Data records:
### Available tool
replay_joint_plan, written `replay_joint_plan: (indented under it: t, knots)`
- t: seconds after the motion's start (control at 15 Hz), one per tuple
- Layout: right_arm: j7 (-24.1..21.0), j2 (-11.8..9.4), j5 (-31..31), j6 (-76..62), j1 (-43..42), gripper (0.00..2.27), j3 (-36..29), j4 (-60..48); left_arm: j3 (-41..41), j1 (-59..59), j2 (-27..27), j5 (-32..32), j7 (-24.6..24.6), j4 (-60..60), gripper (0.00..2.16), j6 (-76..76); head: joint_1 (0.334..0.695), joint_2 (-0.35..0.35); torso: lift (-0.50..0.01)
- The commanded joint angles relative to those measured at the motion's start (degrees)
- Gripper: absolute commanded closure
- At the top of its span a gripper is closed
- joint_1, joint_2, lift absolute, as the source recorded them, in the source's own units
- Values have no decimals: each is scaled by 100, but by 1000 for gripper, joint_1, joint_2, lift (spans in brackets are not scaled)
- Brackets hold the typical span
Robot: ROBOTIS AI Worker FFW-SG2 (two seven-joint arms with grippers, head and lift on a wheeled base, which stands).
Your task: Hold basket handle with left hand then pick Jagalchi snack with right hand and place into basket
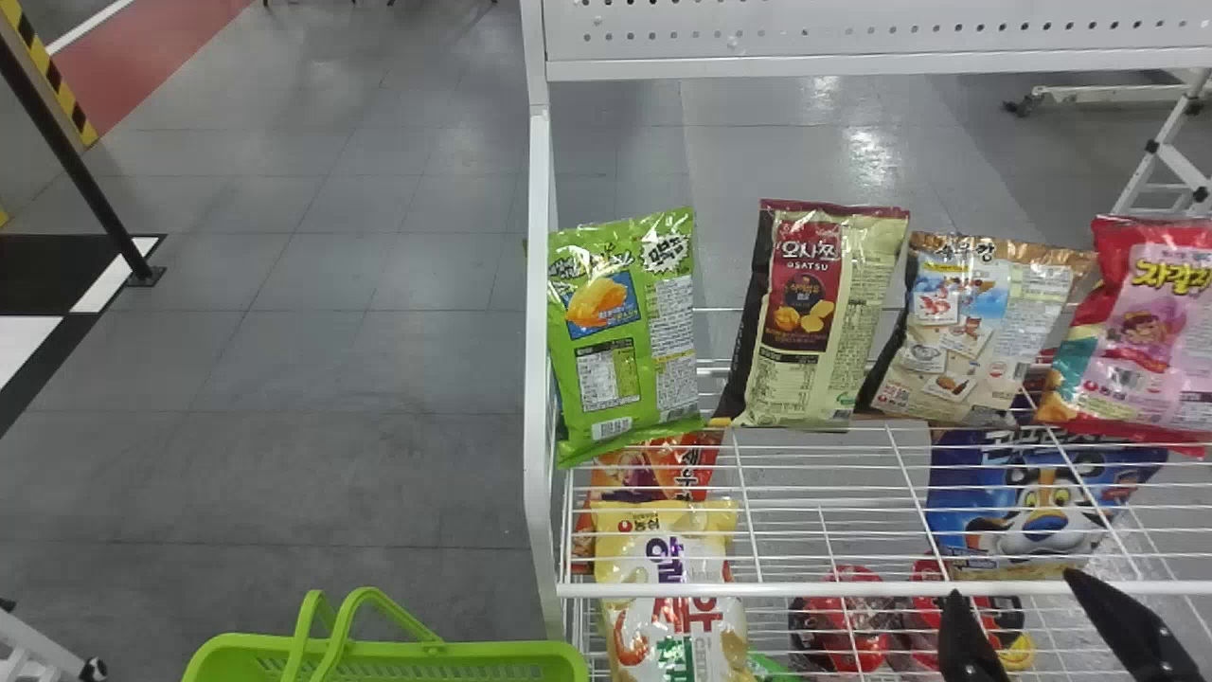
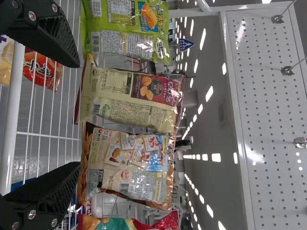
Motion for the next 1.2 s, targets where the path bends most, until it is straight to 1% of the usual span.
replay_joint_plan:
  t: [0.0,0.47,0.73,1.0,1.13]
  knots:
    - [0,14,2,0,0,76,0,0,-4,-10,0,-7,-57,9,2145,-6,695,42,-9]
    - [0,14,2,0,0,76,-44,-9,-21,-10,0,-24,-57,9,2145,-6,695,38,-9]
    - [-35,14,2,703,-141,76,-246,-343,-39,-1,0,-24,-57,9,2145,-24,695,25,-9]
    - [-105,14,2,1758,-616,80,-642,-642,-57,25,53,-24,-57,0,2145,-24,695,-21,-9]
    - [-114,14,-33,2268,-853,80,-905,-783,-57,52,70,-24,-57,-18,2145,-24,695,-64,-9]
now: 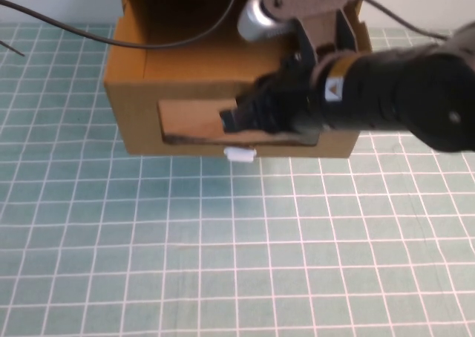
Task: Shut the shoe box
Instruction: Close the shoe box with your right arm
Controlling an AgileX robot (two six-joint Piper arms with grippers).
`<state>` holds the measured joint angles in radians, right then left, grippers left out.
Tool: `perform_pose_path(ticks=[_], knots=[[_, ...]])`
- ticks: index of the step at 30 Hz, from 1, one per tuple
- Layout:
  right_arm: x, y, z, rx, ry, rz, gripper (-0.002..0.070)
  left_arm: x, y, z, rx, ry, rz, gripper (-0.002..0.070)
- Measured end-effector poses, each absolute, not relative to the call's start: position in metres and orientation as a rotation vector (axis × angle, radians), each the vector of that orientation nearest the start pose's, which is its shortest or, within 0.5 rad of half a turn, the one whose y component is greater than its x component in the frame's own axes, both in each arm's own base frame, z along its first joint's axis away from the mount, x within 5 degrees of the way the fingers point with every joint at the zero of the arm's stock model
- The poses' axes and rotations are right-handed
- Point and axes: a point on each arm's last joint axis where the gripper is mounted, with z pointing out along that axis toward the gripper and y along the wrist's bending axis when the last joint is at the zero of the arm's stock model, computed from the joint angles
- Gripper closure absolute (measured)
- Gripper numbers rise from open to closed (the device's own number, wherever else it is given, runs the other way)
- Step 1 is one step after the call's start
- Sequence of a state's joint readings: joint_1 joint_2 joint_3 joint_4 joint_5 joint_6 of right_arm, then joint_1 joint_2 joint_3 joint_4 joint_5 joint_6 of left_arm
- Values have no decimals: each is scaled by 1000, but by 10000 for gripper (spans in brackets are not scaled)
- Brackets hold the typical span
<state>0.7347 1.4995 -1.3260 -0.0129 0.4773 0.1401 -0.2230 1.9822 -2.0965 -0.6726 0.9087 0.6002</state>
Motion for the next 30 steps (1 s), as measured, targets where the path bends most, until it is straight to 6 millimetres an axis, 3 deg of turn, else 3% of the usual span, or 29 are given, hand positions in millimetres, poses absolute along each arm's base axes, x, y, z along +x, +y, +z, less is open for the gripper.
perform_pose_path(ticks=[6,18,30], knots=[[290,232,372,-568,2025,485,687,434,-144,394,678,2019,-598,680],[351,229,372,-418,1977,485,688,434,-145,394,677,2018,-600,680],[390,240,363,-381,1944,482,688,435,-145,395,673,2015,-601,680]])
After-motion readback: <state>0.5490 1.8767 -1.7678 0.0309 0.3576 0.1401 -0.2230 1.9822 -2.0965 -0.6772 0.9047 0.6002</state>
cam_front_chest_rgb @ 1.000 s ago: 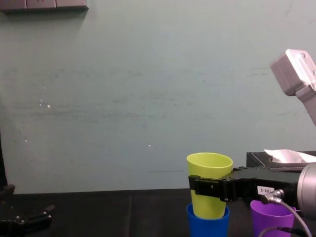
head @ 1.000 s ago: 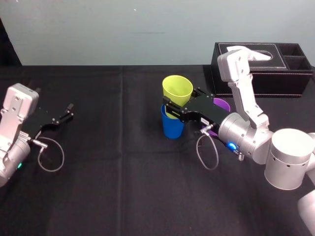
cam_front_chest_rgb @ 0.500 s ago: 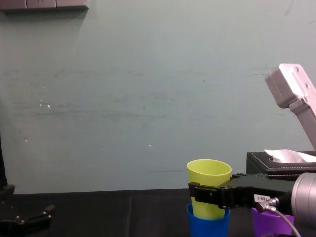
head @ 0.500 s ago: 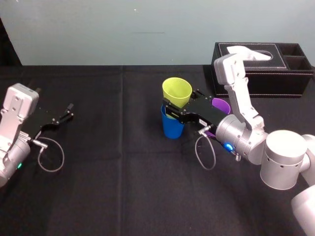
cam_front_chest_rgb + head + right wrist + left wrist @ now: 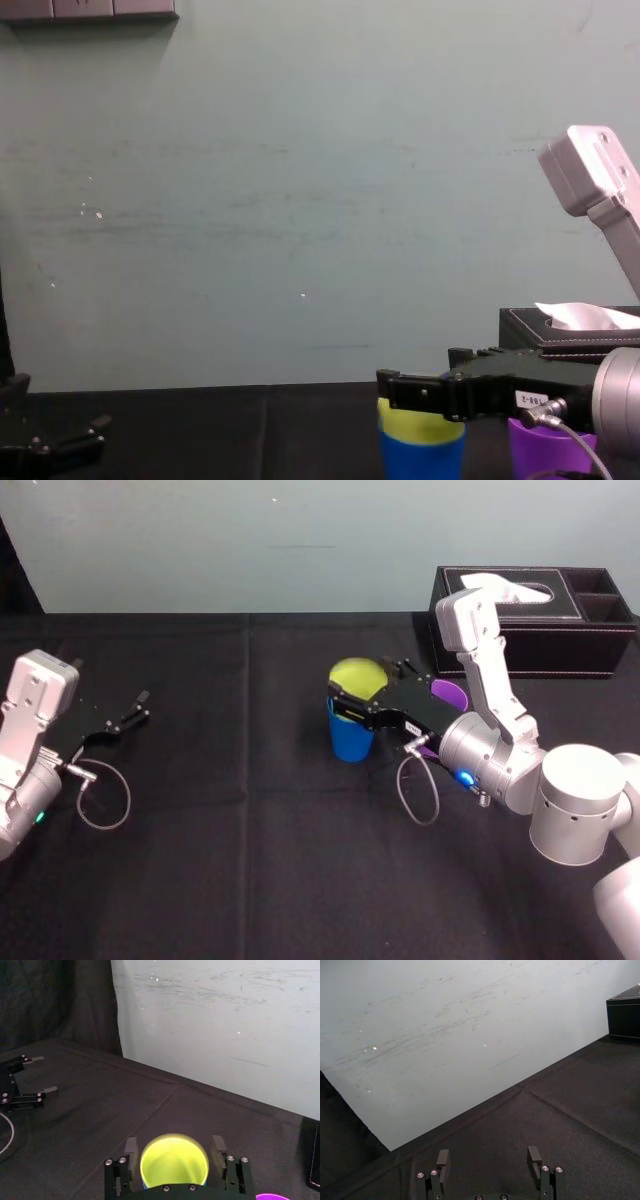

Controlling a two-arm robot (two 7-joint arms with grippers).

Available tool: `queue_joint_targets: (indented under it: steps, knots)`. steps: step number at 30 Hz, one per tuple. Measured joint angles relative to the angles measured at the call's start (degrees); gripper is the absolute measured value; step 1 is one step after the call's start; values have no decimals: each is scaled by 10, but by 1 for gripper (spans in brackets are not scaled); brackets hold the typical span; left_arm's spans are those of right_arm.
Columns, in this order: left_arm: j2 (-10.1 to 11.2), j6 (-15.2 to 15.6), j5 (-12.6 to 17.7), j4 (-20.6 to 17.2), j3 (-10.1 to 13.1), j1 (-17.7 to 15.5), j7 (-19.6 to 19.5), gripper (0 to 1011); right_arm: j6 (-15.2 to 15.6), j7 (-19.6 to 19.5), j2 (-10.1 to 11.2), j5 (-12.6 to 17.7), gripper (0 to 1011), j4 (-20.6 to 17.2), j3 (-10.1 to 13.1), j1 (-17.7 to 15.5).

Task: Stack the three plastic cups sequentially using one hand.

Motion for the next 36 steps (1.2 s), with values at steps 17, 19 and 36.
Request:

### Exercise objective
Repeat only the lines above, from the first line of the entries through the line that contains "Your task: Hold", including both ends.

### Output of the exercise
### Available tool
replay_joint_plan, written `replay_joint_plan: (indented under it: t, knots)`
- t: seconds after the motion's start (control at 15 Hz), one per tuple
- Layout: right_arm: j7 (-24.1..21.0), j2 (-11.8..9.4), j5 (-31..31), j6 (-76..62), j1 (-43..42), gripper (0.00..2.27), j3 (-36..29), j4 (-60..48); left_arm: j3 (-41..41), j1 (-59..59), j2 (-27..27), j5 (-32..32), j7 (-24.6..24.6), j4 (-60..60), gripper (0.00..2.16), j6 (-76..76); head: joint_1 (0.334..0.695), joint_2 (-0.35..0.35); torso: lift (-0.50..0.01)
- The commanded joint angles relative to those measured at the motion's start (degrees)
- Gripper: absolute commanded closure
- At the top of its span a gripper is closed
- joint_1, joint_2, lift absolute, as the source recorded them, in the source's own units
- Values have no decimals: each is scaled by 100, but by 1000 for gripper, joint_1, joint_2, lift (spans in brackets are not scaled)
- Brackets hold the typical span
Robot: ROBOTIS AI Worker FFW-SG2 (two seven-joint arms with grippers, head and lift on a wheeled base, which stands).
Your task: Hold basket handle with left hand then pick Jagalchi snack with right hand and place into basket

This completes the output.